▸ TASK:
Which lines below contain "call"? Copy every one of them.

▸ SUPPLIED MATERIAL:
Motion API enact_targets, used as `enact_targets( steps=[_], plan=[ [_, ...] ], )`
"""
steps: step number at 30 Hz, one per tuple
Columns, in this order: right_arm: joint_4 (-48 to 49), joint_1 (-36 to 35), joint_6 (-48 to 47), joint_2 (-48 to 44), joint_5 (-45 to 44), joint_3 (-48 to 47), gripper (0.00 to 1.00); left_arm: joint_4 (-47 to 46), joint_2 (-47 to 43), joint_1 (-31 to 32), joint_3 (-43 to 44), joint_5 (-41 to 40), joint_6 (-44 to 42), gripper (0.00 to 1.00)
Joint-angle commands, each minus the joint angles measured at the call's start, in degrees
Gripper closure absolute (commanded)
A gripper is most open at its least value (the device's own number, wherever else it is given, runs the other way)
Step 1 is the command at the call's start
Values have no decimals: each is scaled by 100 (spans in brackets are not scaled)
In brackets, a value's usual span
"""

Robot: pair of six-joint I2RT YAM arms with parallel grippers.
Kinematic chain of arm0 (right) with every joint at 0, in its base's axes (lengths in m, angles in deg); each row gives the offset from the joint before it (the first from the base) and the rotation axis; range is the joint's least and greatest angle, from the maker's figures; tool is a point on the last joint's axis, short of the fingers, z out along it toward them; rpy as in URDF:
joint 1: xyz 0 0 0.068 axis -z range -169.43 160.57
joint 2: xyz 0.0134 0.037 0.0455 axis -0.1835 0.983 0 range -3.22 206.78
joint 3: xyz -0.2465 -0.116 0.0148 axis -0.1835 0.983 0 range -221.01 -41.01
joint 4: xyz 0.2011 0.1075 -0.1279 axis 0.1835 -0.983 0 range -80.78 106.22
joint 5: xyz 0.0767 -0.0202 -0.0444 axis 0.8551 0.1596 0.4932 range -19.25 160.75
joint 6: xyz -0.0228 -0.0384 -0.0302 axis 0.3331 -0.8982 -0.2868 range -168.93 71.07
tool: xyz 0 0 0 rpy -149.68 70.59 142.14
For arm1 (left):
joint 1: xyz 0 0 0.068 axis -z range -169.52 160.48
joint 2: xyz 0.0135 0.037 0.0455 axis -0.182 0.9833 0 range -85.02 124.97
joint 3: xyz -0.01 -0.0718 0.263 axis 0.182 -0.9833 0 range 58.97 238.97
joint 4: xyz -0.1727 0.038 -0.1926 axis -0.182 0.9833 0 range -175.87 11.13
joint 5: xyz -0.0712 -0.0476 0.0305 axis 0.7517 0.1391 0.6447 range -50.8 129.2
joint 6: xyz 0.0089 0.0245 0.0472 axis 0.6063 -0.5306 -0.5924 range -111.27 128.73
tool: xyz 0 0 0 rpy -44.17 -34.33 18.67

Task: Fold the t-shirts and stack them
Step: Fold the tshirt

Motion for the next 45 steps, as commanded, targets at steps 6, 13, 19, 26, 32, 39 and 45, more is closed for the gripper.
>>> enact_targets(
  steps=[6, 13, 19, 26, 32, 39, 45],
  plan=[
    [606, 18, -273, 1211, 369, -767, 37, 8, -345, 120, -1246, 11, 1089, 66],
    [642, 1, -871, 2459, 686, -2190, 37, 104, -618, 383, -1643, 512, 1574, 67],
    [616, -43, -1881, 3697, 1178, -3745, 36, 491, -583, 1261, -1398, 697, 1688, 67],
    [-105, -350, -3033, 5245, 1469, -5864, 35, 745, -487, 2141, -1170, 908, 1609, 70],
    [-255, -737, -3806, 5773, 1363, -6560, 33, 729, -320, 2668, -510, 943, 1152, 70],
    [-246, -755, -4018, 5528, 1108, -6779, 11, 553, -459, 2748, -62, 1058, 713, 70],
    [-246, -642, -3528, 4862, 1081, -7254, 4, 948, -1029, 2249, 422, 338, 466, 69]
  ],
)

▸ ANSWER SECTION:
Joint-angle commands, each minus the joint angles measured at the call's start, in degrees
Step 1 is the command at the call's start

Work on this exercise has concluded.